● **WHAT THE TASK REQUIRES**:
Pull each line containing "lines" from the data.

● **SOURCE RECORDS**:
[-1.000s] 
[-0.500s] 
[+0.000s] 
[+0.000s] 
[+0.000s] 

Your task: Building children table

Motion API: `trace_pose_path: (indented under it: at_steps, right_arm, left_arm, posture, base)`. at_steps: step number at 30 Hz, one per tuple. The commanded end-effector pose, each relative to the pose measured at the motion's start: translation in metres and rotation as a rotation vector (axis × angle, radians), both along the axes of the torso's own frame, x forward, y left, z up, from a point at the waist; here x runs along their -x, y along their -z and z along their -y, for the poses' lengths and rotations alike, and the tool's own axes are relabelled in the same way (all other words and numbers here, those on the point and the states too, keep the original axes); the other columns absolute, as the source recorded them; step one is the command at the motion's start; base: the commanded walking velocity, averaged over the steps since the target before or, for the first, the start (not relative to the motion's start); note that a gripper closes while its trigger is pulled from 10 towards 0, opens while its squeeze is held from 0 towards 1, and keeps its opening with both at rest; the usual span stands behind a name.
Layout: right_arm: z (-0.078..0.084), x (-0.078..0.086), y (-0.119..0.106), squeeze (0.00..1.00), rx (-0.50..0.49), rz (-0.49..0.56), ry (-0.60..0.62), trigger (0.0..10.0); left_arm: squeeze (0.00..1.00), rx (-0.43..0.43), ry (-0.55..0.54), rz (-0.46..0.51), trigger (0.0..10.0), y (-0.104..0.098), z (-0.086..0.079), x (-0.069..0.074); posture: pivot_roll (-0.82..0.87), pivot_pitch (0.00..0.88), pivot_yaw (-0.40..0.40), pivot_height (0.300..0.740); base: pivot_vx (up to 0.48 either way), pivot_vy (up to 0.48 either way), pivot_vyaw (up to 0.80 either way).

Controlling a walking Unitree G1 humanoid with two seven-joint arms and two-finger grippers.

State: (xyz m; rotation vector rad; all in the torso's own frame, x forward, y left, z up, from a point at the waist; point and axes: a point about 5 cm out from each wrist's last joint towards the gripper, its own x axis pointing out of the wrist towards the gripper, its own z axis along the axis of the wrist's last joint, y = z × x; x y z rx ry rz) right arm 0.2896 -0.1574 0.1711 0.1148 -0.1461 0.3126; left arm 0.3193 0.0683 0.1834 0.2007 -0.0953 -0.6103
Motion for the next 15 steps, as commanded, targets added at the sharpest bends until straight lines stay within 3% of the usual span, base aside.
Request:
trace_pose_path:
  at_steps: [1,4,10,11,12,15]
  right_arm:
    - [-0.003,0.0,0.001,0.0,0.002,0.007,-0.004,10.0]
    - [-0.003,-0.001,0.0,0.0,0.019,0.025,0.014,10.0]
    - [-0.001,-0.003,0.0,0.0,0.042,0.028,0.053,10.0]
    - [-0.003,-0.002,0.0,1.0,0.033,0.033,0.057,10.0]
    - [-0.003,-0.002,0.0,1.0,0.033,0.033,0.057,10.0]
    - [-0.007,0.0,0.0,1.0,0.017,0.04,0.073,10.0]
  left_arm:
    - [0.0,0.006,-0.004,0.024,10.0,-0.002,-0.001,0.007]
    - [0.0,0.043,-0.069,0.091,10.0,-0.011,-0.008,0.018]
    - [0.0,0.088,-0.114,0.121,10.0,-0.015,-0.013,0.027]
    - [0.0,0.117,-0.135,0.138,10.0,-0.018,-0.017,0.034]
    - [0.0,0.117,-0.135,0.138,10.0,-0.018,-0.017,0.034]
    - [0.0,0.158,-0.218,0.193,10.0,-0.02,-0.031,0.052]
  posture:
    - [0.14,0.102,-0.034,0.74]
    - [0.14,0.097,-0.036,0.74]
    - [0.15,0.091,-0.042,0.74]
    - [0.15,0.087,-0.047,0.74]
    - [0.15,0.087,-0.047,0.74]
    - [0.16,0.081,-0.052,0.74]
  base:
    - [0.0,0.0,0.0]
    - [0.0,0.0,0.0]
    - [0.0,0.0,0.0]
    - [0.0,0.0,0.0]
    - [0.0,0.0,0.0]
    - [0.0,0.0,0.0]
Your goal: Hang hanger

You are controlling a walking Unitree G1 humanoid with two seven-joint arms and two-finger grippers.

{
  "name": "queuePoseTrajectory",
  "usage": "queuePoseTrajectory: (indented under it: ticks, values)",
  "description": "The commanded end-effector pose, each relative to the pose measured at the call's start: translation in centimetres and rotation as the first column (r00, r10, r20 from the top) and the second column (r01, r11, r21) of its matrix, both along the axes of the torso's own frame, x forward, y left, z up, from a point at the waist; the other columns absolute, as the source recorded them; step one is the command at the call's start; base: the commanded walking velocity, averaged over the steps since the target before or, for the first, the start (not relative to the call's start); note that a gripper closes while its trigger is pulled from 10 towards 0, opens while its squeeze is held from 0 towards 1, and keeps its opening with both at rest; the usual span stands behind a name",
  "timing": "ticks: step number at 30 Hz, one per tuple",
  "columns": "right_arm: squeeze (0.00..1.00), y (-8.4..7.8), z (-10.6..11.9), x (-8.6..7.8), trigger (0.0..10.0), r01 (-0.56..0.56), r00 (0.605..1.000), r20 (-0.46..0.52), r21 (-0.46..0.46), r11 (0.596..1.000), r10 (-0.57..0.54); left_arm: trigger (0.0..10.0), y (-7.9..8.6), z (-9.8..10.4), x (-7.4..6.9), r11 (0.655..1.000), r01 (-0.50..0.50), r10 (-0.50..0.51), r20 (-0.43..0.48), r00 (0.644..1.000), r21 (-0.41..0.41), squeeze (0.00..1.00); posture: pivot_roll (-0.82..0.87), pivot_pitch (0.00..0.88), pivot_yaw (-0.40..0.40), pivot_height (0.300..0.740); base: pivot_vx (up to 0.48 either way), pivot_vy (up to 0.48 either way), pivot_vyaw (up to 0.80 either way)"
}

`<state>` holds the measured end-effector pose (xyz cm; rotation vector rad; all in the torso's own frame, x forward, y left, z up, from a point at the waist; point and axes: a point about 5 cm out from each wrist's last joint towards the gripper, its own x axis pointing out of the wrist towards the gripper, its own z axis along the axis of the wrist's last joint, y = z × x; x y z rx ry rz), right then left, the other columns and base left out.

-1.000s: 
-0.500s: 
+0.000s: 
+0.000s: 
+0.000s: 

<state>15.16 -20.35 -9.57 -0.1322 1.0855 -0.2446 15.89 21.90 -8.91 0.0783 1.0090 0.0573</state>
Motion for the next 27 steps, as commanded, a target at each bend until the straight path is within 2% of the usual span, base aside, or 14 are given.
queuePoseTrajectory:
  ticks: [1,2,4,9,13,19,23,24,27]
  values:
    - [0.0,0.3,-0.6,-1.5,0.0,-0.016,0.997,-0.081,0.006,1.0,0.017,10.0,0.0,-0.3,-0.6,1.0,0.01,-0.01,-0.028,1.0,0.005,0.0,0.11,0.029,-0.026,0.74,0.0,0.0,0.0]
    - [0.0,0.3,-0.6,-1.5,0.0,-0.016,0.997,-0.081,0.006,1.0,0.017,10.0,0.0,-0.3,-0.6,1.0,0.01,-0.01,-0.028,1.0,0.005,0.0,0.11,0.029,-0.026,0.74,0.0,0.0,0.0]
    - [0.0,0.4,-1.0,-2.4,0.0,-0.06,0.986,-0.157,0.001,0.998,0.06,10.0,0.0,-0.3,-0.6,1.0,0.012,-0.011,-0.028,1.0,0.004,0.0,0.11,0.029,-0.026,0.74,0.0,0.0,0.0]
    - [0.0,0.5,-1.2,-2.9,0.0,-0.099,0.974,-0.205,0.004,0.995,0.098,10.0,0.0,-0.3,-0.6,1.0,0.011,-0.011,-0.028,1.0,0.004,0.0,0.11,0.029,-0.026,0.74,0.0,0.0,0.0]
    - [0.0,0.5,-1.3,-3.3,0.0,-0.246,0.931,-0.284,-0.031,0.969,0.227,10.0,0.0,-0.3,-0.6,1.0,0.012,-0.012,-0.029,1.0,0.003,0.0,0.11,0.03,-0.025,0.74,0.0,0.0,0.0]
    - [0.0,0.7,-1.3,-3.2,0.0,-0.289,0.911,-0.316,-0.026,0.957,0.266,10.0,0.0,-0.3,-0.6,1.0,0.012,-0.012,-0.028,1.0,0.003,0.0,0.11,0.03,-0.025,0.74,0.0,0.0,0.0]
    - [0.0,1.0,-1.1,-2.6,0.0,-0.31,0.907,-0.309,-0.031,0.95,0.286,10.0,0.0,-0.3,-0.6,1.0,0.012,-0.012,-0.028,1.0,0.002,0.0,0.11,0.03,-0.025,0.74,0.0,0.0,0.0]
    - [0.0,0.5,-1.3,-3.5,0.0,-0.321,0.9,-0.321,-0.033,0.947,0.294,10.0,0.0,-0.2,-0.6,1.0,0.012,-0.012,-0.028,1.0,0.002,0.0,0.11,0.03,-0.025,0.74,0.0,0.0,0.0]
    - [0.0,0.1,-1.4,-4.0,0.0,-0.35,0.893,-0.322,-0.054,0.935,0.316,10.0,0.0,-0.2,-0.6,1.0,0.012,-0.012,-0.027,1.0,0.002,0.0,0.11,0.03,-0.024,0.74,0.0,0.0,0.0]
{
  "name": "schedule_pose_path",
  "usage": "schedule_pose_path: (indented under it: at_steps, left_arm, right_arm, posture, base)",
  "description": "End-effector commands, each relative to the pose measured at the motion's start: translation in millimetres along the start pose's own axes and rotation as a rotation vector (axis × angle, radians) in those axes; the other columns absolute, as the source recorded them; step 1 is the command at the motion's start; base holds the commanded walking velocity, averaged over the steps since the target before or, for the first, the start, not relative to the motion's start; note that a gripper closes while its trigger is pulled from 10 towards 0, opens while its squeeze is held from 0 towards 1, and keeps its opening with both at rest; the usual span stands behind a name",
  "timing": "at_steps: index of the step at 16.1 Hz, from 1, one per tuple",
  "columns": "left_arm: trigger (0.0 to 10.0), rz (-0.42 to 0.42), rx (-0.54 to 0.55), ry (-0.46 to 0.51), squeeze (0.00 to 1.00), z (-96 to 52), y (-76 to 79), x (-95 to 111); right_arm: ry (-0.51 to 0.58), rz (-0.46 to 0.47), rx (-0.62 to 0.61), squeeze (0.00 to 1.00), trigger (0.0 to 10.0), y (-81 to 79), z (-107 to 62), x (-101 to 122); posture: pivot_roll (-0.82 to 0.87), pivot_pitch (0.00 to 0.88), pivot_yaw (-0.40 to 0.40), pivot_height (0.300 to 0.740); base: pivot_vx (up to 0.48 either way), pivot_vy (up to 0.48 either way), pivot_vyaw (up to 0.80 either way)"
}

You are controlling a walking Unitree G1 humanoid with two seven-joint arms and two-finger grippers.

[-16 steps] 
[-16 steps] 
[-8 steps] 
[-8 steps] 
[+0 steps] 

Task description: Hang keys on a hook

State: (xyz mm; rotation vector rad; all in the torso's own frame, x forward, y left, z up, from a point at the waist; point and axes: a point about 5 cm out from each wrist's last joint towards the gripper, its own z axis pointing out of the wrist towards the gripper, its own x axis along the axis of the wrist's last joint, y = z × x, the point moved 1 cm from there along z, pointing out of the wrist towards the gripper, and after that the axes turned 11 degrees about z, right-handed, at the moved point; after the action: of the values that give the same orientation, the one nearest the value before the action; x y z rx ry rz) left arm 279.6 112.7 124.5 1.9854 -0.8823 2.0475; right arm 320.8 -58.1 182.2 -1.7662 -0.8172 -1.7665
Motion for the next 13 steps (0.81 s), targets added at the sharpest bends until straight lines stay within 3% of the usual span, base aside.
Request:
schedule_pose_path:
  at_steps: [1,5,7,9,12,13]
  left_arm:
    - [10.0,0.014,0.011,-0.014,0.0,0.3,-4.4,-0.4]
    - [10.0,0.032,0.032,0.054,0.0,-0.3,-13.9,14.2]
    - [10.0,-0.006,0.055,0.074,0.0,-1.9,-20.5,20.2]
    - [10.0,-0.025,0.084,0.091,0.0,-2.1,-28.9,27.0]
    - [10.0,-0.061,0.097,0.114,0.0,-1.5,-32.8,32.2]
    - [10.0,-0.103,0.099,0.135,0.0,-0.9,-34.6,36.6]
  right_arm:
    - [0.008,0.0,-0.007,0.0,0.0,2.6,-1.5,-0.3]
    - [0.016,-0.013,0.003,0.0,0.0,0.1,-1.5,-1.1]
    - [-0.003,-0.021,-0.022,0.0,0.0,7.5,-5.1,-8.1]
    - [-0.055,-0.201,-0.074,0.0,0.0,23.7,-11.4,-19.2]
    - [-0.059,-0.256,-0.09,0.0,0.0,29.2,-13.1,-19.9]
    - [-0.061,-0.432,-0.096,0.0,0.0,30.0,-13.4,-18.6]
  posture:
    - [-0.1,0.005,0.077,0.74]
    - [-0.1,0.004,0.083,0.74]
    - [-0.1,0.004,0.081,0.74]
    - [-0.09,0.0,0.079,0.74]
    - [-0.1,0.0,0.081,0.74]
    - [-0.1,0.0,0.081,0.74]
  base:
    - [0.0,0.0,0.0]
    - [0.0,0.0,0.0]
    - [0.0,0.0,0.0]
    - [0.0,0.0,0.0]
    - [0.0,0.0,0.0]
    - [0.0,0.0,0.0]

● **SOLUTION TO THE PROBLEM**:
Motion for the next 15 steps, as commanded, targets added at the sharpest bends until straight lines stay within 3% of the usual span, base aside.
Motion for the next 13 steps (0.81 s), targets added at the sharpest bends until straight lines stay within 3% of the usual span, base aside.

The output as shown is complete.